Subject: Re: Re: [PATCH 14/28] ktap: add runtime/kp_events.[c|h]

(2014/03/31 19:14), Jovi Zhangwei wrote:
> On Mon, Mar 31, 2014 at 5:10 PM, Masami Hiramatsu
> <[email protected]> wrote:
>> (2014/03/28 22:47), Jovi Zhangwei wrote:
>>> kp_events.c handle ktap events management(registry, destroy, event callback)
>>>
>>> This file is core event management interface between ktap and kernel.
>>>
>>> Exposed functions:
>>> 1). kp_events_init/kp_events_exit
>>>
>>> 2). kp_event_create_kprobe
>>> create kprobe event, for example:
>>> kdebug.kprobe("SyS_futex", function () {})
>>>
>>> 3). kp_event_create_tracepoint
>>> create tracepoint event, for example"
>>> kdebug.tracepoint("sys_futex_enter", function () {})
>>>
>>> 4). kp_event_create
>>> create perf backend event, for example:
>>> trace sched:sched_switch { print(argstr) }
>>>
>>> It call kernel function 'perf_event_create_kernel_counter' to
>>> register event(tracepoint/kprobe/uprobe)
>>>
>>> 5). kp_event_getarg
>>> get argument of event, from arg0 to arg9,
>>> only can be called in probe context.
>>> trace sched:sched_switch { print(arg0, arg1) }
>>>
>>> 6). kp_event_stringify/kp_event_tostr
>>> stringify argstr, sometimes if store argstr as key to table,
>>> then it need to stringify firstly, like below:
>>> var s={} trace sched:sched_switch { s[argstr] += 1 }
>>> (This is quite rare usage, but ktap support it)
>>>
>>> Note:
>>> Why ktap support 'kdebug.kprobe' and 'kdebug.tracepoint' when
>>> it already support perf backend event(trace xxx {})?
>>>
>>> Because benchmark shows raw kprobe and tracpoint interface is faster
>>> than perf backed tracing, nearly 10+%, it's more fair to compare
>>> with Systemtap by raw tracing syntax, not perf backend tracing.
>>>
>>
>> Do we really need it just for a +10% performance?
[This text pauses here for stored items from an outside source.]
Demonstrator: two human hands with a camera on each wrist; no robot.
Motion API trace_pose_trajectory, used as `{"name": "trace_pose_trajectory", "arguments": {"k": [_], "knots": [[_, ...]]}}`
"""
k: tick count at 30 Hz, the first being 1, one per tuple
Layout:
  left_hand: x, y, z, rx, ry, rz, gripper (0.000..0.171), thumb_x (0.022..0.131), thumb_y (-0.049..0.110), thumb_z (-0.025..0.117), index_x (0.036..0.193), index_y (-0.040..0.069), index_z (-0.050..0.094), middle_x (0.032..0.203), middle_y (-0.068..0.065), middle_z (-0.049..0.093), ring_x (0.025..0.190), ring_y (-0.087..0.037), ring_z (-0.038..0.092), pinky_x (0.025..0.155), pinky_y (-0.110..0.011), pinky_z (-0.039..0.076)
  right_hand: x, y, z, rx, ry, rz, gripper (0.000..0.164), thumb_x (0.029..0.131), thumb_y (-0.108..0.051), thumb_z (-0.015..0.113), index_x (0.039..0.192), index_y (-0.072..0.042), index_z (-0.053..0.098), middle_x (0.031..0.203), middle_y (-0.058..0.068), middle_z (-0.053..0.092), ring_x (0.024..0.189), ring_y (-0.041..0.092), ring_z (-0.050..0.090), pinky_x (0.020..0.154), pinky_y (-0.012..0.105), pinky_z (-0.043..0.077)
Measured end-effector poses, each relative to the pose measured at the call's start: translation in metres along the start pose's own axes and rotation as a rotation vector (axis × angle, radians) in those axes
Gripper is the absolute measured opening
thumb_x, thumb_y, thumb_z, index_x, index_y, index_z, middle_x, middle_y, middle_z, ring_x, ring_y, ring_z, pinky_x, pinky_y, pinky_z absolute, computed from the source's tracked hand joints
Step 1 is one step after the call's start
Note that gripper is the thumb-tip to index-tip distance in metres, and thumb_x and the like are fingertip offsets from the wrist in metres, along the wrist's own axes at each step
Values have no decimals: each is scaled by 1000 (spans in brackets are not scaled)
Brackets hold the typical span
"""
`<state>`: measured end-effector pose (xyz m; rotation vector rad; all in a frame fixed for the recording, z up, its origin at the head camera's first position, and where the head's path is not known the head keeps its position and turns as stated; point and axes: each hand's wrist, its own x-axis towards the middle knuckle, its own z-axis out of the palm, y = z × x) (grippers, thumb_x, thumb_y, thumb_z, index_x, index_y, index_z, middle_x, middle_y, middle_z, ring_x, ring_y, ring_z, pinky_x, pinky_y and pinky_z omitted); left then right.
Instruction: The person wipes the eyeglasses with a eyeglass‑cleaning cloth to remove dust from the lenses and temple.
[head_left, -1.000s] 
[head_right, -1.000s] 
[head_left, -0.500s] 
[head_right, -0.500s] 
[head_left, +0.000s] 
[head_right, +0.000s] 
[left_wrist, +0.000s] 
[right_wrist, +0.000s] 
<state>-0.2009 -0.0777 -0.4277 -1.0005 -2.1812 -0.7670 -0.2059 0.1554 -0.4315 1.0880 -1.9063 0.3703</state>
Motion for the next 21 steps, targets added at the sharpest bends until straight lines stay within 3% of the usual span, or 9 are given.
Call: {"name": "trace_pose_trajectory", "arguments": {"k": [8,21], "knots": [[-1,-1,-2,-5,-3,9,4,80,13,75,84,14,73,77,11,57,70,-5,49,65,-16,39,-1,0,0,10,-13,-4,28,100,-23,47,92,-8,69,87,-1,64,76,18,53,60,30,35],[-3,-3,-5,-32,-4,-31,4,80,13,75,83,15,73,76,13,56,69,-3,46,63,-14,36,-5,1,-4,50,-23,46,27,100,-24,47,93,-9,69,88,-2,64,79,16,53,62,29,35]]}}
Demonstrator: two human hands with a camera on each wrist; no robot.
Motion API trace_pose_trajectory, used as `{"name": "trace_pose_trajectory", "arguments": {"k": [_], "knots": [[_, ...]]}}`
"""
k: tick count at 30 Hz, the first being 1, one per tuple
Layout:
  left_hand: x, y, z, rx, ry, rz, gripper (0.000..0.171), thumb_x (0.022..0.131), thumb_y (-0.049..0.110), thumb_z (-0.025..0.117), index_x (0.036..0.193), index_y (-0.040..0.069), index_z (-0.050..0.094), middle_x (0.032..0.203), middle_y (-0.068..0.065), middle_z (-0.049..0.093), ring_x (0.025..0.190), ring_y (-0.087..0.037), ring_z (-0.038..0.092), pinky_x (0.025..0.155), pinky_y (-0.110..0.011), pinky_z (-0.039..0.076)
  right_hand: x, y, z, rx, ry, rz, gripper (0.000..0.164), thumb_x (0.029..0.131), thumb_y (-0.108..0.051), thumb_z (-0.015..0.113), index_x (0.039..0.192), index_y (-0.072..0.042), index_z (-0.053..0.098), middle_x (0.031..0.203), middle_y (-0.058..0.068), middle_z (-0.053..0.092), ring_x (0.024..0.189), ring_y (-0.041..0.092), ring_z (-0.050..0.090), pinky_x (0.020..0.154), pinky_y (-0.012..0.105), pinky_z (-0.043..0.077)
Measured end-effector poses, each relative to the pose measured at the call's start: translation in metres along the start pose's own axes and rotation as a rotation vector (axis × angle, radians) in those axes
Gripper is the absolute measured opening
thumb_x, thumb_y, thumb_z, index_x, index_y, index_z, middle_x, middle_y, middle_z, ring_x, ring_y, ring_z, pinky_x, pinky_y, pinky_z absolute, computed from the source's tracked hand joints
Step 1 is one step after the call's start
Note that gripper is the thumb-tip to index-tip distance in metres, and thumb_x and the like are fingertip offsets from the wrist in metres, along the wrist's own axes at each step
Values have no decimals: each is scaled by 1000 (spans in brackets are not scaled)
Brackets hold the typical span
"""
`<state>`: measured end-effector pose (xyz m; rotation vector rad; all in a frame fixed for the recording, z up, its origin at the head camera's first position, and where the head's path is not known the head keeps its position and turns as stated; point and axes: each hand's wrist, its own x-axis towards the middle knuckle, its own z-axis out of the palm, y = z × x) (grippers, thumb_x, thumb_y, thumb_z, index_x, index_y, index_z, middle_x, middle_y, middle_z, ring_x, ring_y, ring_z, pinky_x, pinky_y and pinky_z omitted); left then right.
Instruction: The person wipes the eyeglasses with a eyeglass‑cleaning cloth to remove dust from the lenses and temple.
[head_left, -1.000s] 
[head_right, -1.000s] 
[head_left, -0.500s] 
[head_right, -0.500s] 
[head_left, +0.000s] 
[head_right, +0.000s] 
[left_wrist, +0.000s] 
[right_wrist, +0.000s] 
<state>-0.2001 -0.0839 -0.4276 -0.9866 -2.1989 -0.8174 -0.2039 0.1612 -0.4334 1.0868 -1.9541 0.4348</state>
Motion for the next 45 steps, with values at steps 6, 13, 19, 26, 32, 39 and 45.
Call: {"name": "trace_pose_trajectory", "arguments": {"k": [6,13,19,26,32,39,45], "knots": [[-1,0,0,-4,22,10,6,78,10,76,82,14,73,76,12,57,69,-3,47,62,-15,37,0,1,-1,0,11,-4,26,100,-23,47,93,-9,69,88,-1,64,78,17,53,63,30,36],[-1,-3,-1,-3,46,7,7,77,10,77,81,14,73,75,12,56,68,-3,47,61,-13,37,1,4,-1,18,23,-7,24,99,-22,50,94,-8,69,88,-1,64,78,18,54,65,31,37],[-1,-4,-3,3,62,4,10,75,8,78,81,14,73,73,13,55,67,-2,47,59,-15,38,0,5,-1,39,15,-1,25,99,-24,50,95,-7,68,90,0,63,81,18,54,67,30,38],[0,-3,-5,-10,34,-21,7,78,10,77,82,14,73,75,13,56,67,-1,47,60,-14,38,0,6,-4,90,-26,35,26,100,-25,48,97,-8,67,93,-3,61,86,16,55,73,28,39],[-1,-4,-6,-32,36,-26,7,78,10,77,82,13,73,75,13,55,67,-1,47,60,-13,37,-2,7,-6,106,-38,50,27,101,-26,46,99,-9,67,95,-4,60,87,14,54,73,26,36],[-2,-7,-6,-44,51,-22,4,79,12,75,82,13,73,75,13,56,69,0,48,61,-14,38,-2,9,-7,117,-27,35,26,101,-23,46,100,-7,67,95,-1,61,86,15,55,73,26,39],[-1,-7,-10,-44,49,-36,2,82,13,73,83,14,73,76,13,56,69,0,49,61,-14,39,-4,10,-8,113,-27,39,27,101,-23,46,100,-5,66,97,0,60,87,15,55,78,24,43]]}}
I doubt that.
>> I think the benefit point of ktap is "dynamic & simple programmable
>> tracer in kernel", not the good performance at least at this point.
>> Thus I think we should start ktap only with perf backend.
>>
> Yeah, agreed, most people like the perf-backed tracing syntax,
> that raw trace interface is just for benchmark when I wanted to look
> overhead compare with stap, the result is very inspiring, ktap table
> operation overhead is lower than stap.
>
> On the performance overhead of dynamic tracing tools(ktap/stap/dtrace),
> it's interesting enough that dtrace was used in production many year,
> _but_ IMO the runtime of dtrace is slow after I checked dtrace source
> code :), system workload does big matter than tracing tool overhead.

Yeah, I see that less overhead is also required especially for enterprise
people. I just doubt that it is solved by ktap itself. Should we improve
perf(or ftrace) to export more effective interfaces for this kind of
tracers?

Thank you,

--
Masami HIRAMATSU
IT Management Research Dept. Linux Technology Center
Hitachi, Ltd., Yokohama Research Laboratory
E-mail: [email protected]


2014-04-01 07:28:03

by Jovi Zhangwei

[permalink] [raw]
Subject: Re: Re: [PATCH 14/28] ktap: add runtime/kp_events.[c|h]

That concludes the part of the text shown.